Localized excitation and folded solitary wave for an extended (3+1)-dimensional B-type Kadomtsev-Petviashvili equation

In this work, we employ the multi-linear variable separation approach to derive variable separation solution for a new extended (3+1)-dimensional B-type Kadomtsev-Petviashvili equation. The solutions obtained here contain two totally separated arbitrary functions without any constraint. In addition, three kinds of localized excitations have been constructed, including dromion-lattice structure, lump-lattice structure and periodic lattice structure. By adjusting the velocities to be equal or unequal, the chase-collision and interaction phenomena have been observed.
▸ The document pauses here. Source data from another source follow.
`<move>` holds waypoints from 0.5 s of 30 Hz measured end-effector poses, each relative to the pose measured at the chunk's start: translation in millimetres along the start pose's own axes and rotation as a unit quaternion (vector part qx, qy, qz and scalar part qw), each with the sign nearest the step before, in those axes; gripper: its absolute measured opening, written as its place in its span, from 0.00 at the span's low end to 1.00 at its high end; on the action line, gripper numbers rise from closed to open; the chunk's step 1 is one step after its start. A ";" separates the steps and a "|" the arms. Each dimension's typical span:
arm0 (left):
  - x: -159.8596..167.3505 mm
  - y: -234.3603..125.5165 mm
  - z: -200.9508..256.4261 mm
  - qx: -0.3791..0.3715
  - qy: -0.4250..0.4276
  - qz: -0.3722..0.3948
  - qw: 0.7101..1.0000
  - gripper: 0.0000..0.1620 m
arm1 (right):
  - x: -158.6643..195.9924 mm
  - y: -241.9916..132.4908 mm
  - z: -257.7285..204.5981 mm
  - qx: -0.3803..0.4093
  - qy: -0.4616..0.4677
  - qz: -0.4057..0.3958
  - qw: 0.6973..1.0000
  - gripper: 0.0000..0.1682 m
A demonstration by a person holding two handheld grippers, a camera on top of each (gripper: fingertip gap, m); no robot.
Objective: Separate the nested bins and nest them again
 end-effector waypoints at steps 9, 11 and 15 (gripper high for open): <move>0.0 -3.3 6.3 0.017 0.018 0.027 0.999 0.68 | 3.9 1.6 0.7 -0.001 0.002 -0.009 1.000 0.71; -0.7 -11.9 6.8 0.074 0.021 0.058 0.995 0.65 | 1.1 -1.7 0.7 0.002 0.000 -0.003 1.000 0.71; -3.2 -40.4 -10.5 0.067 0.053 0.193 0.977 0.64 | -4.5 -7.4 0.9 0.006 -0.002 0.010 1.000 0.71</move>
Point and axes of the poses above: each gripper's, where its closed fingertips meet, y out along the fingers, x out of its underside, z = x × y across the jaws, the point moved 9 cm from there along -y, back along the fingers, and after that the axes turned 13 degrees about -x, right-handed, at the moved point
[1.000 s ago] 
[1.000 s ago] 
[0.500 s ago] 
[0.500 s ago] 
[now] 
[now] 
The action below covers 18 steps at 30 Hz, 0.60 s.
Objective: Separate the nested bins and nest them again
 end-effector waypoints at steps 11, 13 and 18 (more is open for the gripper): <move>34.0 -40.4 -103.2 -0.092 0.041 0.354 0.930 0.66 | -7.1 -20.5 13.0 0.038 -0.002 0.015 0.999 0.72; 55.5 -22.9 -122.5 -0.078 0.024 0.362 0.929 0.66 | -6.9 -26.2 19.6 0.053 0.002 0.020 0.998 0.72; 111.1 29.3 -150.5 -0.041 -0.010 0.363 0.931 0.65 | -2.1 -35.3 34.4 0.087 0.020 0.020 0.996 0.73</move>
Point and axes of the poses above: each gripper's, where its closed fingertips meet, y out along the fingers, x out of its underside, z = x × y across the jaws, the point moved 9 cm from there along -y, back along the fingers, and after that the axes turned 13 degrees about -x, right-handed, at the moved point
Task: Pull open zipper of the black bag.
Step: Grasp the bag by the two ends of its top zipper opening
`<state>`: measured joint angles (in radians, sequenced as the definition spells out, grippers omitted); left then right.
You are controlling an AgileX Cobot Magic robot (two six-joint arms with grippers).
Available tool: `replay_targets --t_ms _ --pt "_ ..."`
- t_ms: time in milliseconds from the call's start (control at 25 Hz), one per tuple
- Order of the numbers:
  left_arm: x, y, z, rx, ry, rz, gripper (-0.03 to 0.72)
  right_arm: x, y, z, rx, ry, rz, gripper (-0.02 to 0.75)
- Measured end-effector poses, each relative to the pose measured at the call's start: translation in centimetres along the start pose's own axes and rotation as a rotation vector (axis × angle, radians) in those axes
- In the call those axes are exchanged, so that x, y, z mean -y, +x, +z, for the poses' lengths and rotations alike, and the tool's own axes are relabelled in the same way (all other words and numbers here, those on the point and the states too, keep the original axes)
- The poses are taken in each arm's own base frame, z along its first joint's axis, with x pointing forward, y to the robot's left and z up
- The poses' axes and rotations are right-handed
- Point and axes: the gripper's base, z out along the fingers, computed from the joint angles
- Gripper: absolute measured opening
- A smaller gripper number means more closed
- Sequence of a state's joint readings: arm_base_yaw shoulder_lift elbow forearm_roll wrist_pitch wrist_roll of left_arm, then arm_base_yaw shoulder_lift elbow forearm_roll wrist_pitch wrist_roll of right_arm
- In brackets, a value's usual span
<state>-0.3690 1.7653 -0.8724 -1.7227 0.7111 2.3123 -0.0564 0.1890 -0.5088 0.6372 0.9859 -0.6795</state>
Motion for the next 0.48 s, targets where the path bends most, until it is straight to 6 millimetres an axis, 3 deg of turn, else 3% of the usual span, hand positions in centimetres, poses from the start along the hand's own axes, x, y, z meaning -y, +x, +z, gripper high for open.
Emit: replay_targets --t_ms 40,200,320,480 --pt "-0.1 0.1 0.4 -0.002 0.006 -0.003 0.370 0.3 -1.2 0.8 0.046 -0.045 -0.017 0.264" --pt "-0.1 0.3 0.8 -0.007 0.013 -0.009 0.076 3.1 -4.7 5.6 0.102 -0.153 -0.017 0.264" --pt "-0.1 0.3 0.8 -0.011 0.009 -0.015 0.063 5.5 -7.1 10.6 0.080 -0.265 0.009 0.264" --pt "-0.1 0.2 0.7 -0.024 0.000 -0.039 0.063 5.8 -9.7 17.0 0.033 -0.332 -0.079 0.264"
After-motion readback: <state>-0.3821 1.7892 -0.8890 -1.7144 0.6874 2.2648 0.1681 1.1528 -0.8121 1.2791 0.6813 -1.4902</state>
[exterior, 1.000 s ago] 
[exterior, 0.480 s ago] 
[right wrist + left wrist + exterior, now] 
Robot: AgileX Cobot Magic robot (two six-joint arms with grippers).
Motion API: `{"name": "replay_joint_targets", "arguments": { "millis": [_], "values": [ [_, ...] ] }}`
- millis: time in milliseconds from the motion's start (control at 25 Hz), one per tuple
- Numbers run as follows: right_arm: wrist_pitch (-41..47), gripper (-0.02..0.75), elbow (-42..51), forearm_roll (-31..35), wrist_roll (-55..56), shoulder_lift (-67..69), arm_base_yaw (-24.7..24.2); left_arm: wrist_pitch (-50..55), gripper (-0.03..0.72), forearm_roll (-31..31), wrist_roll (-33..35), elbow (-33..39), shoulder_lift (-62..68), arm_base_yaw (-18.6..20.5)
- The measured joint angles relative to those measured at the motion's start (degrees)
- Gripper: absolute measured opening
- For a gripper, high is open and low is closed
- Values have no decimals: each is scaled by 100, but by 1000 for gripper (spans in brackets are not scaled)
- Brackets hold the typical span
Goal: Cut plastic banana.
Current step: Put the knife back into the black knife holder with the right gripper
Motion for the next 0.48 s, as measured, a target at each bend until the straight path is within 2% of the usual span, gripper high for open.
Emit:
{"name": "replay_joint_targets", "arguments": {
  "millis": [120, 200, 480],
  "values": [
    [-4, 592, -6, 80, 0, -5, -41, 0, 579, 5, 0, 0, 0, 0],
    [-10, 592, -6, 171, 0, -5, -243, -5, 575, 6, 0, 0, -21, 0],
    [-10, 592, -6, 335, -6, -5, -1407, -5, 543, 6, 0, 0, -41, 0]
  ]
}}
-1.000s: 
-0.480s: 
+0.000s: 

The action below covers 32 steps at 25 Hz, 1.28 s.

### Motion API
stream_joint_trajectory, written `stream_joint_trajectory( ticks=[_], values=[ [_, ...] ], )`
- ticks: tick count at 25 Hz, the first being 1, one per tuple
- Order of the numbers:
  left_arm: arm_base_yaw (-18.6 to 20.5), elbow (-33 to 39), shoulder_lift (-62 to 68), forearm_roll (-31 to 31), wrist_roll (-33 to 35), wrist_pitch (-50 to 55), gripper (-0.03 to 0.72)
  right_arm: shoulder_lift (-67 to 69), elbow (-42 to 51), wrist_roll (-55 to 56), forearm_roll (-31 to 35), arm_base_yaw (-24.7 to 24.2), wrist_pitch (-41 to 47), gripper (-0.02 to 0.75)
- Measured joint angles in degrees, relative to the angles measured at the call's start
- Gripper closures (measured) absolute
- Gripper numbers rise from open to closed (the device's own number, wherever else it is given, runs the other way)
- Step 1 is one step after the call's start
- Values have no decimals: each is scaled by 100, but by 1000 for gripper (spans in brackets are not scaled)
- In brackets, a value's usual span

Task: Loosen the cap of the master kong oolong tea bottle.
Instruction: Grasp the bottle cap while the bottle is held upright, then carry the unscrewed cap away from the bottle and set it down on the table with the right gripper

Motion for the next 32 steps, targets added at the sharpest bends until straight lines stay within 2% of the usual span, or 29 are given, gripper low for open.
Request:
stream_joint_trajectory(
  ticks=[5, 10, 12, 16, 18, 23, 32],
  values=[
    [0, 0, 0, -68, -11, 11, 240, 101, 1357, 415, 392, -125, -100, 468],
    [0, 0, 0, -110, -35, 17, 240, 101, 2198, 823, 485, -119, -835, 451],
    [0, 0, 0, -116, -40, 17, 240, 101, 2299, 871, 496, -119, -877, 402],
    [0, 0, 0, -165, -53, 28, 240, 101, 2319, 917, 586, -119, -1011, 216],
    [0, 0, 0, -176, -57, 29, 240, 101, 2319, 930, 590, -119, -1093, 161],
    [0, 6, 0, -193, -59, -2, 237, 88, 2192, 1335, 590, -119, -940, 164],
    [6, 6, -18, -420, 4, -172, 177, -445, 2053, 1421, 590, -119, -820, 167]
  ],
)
Moreover, folded solitary waves such as worm shape, worm-dromion shape, worm-solitoff shape, fin shape and octopus shape foldons are derived by introducing multi-valued function. Lastly, we discuss the interaction behavior of two- and three-foldon and construct M x N folded wave.

Automated summary

In this study, a variable separation solution for a new extended B-type Kadomtsev-Petviashvili equation is derived using the multi-linear variable separation approach. The obtained solutions contain two arbitrary functions without any constraint. Various folded solitary waves are also derived by introducing a multi-valued function. Additionally, the chase-collision and interaction phenomena are observed by adjusting the velocities.